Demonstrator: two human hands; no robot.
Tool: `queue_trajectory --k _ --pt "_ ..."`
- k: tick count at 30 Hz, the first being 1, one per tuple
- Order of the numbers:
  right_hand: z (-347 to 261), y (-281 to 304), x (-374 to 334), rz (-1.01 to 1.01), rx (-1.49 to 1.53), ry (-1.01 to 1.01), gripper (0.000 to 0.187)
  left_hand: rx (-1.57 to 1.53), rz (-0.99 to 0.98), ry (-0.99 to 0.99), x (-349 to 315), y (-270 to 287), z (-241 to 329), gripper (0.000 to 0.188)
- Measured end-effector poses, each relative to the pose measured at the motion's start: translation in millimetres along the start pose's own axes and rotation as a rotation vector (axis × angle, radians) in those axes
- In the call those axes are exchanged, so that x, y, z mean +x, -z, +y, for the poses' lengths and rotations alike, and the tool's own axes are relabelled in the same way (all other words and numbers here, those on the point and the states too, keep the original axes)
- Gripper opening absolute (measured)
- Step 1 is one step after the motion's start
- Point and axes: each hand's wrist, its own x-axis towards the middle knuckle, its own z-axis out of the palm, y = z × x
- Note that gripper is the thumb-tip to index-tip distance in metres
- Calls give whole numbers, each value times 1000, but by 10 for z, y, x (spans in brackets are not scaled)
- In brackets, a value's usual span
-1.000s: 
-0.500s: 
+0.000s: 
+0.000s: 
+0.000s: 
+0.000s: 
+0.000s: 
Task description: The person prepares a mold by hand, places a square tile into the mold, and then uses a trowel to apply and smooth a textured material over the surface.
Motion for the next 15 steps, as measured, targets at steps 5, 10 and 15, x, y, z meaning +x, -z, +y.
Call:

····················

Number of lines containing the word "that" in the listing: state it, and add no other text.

● SOLUTION TO THIS PROBLEM
2